Uitspraak
1.Procesverloop in cassatie
2.Beoordeling van het cassatiemiddel
3.Beslissing
24 januari 2023.
Hoge Raad
In deze zaak heeft de Hoge Raad op 24 januari 2023 uitspraak gedaan in een cassatieprocedure tegen een arrest van het gerechtshof Amsterdam, dat op 30 april 2021 was gewezen. De verdachte, geboren in 1986, had beroep in cassatie ingesteld tegen de uitspraak van het hof, waarbij hij was veroordeeld voor medeplegen van wederrechtelijke vrijheidsberoving, zoals omschreven in artikel 282, lid 1 van het Wetboek van Strafrecht. De advocaat J. Kuijper heeft namens de verdachte een cassatiemiddel ingediend, waarin hij de Hoge Raad verzocht om de uitspraak van het hof te vernietigen.
De advocaat-generaal A.E. Harteveld heeft geconcludeerd tot verwerping van het beroep, wat betekent dat hij van mening was dat de Hoge Raad de uitspraak van het hof moest bevestigen. De Hoge Raad heeft de klachten die in het cassatiemiddel zijn geformuleerd, beoordeeld. De Hoge Raad oordeelde dat de klachten niet konden leiden tot vernietiging van de uitspraak van het hof. Dit oordeel werd gegeven zonder dat de Hoge Raad verdere motivering diende te geven, aangezien de vragen die aan de orde waren niet van belang waren voor de eenheid of ontwikkeling van het recht, zoals bepaald in artikel 81, lid 1 van de Wet op de rechterlijke organisatie.

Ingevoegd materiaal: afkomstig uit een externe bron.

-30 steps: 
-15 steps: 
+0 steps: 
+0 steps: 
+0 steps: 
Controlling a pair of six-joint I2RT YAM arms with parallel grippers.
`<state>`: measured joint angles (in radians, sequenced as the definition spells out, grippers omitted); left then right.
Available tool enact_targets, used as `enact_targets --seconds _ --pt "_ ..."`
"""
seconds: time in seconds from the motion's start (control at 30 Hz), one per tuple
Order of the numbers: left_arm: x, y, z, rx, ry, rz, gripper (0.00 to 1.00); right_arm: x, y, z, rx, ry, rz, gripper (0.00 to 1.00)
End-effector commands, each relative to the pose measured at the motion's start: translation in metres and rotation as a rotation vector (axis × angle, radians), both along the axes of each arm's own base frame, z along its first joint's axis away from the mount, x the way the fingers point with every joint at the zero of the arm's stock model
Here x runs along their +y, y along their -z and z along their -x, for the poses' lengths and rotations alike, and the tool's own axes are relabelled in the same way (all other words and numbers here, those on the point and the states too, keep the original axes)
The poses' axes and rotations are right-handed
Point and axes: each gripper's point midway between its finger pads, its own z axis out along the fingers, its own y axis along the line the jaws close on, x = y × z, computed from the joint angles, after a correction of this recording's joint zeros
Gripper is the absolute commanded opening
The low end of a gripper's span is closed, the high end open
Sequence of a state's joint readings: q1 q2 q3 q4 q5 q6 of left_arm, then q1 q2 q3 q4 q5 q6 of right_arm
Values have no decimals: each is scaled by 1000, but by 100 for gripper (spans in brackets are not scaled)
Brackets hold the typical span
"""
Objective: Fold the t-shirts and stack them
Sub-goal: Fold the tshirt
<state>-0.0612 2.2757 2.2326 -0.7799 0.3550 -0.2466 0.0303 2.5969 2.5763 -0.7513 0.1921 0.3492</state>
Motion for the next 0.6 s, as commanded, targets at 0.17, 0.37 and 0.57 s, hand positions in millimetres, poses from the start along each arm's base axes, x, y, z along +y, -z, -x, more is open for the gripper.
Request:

Uiteindelijk heeft de Hoge Raad het beroep verworpen, wat betekent dat de eerdere uitspraak van het gerechtshof in stand blijft. Dit arrest is gewezen door de vice-president J. de Hullu als voorzitter, samen met de raadsheren M.J. Borgers en A.E.M. Röttgering, en is uitgesproken ter openbare terechtzitting.